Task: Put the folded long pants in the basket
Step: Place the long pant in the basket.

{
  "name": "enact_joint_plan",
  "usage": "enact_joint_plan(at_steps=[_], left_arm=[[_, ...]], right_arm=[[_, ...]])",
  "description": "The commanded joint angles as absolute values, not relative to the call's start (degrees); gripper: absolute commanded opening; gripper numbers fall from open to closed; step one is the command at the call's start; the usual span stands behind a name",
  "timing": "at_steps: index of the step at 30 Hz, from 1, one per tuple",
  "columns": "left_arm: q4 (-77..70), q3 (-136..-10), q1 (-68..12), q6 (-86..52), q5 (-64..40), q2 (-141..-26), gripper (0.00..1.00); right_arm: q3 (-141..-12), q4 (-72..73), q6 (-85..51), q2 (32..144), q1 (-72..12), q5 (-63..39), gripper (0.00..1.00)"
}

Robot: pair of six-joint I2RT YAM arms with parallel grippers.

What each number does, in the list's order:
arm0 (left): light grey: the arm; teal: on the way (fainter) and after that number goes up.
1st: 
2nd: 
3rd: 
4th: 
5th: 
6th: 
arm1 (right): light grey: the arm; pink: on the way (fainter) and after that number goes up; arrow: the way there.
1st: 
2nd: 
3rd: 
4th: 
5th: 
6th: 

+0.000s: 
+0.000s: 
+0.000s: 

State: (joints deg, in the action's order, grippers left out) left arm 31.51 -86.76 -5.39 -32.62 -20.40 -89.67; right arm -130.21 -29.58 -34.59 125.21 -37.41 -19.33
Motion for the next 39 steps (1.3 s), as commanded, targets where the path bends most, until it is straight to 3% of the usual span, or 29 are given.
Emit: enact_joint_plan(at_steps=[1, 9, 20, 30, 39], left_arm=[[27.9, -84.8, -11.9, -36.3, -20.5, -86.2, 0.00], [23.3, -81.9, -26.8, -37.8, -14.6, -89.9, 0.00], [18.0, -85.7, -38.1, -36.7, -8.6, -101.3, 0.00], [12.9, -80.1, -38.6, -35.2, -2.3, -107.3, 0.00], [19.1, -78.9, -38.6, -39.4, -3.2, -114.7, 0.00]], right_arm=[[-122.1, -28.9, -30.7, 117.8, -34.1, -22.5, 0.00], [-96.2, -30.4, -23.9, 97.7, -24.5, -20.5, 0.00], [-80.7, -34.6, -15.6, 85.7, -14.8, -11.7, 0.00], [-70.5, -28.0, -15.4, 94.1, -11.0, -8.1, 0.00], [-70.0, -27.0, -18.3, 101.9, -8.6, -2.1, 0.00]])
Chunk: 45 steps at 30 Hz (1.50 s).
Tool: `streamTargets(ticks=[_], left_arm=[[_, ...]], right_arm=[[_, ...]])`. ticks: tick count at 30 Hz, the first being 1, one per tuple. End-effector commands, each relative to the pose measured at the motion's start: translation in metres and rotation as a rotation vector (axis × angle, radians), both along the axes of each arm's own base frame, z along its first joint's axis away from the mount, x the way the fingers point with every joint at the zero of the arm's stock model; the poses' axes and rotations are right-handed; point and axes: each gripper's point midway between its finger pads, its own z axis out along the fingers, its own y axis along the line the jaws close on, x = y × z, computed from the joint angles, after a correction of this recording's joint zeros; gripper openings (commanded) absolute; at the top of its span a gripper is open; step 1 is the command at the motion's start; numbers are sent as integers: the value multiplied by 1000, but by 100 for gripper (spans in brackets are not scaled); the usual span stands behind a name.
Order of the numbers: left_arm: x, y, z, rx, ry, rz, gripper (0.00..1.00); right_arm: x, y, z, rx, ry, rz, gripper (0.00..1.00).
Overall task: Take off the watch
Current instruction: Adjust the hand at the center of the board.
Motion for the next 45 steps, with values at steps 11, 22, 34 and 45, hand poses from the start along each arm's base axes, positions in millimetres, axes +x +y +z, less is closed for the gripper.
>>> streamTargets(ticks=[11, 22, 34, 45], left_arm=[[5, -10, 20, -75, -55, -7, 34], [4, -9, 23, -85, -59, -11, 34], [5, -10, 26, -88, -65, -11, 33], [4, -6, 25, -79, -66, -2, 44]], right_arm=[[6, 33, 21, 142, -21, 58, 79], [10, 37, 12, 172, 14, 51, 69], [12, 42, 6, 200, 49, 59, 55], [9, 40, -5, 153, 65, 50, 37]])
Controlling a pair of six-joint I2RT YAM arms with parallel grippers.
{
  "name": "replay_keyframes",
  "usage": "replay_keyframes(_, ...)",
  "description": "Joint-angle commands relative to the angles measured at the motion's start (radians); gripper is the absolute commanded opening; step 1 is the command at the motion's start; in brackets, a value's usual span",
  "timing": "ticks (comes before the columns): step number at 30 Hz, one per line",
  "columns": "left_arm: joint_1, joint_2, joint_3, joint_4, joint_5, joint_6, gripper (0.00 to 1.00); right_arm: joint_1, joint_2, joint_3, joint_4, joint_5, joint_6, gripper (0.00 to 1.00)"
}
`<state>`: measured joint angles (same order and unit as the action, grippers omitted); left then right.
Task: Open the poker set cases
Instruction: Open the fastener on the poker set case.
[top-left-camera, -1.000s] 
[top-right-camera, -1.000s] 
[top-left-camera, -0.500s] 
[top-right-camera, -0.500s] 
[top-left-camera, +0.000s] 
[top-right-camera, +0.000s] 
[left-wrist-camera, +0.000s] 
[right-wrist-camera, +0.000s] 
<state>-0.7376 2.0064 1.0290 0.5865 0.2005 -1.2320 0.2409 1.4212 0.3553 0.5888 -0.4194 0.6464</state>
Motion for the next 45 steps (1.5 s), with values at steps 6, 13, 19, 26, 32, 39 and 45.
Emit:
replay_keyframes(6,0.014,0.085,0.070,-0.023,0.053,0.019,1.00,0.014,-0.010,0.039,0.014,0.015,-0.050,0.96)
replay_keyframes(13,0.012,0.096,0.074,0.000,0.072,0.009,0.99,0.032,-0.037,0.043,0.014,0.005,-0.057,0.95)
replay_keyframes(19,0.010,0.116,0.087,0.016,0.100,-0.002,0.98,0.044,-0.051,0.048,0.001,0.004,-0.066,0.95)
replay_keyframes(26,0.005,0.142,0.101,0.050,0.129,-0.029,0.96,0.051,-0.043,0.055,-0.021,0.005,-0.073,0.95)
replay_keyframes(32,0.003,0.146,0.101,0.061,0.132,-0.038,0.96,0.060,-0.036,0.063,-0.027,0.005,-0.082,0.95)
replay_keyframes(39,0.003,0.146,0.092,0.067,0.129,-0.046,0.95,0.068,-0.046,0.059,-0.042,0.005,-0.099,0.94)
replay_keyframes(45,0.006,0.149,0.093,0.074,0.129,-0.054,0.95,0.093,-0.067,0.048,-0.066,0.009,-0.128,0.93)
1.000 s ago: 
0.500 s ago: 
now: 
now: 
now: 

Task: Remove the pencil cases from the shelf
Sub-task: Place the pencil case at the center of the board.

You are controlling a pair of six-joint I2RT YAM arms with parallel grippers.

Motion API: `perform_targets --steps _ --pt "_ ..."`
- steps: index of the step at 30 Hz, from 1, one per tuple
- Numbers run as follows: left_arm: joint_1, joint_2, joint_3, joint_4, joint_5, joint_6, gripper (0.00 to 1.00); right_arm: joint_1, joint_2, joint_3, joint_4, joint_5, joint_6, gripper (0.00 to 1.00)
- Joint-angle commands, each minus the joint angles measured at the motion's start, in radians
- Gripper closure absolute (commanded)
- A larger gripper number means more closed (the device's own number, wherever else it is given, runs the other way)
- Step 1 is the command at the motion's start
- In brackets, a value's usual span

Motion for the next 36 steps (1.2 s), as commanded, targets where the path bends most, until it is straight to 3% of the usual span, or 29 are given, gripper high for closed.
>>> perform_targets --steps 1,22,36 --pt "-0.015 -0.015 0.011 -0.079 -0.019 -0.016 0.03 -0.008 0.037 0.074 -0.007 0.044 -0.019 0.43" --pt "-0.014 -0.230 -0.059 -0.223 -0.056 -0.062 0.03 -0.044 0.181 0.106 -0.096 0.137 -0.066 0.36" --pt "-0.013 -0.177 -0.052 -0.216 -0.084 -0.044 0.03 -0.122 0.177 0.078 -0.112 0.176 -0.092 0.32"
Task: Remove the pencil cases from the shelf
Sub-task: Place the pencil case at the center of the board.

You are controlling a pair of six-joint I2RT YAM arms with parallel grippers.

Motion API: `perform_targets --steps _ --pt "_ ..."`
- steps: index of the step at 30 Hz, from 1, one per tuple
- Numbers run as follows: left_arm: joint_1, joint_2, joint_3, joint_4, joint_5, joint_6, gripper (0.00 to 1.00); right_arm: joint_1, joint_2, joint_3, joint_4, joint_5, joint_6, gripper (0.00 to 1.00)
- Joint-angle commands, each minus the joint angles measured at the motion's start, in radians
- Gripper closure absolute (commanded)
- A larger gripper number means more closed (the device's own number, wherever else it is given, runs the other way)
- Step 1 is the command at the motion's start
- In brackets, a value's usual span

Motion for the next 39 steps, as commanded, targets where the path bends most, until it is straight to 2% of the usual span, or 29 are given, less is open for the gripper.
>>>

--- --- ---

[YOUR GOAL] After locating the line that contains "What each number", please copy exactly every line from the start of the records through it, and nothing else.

[SOLUTION FOR THIS TASK]
Task: Put the folded long pants in the basket
Step: Place the long pant in the basket.

{
  "name": "enact_joint_plan",
  "usage": "enact_joint_plan(at_steps=[_], left_arm=[[_, ...]], right_arm=[[_, ...]])",
  "description": "The commanded joint angles as absolute values, not relative to the call's start (degrees); gripper: absolute commanded opening; gripper numbers fall from open to closed; step one is the command at the call's start; the usual span stands behind a name",
  "timing": "at_steps: index of the step at 30 Hz, from 1, one per tuple",
  "columns": "left_arm: q4 (-77..70), q3 (-136..-10), q1 (-68..12), q6 (-86..52), q5 (-64..40), q2 (-141..-26), gripper (0.00..1.00); right_arm: q3 (-141..-12), q4 (-72..73), q6 (-85..51), q2 (32..144), q1 (-72..12), q5 (-63..39), gripper (0.00..1.00)"
}

Robot: pair of six-joint I2RT YAM arms with parallel grippers.

What each number does, in the list's order:

What this exercise asked for has been supplied.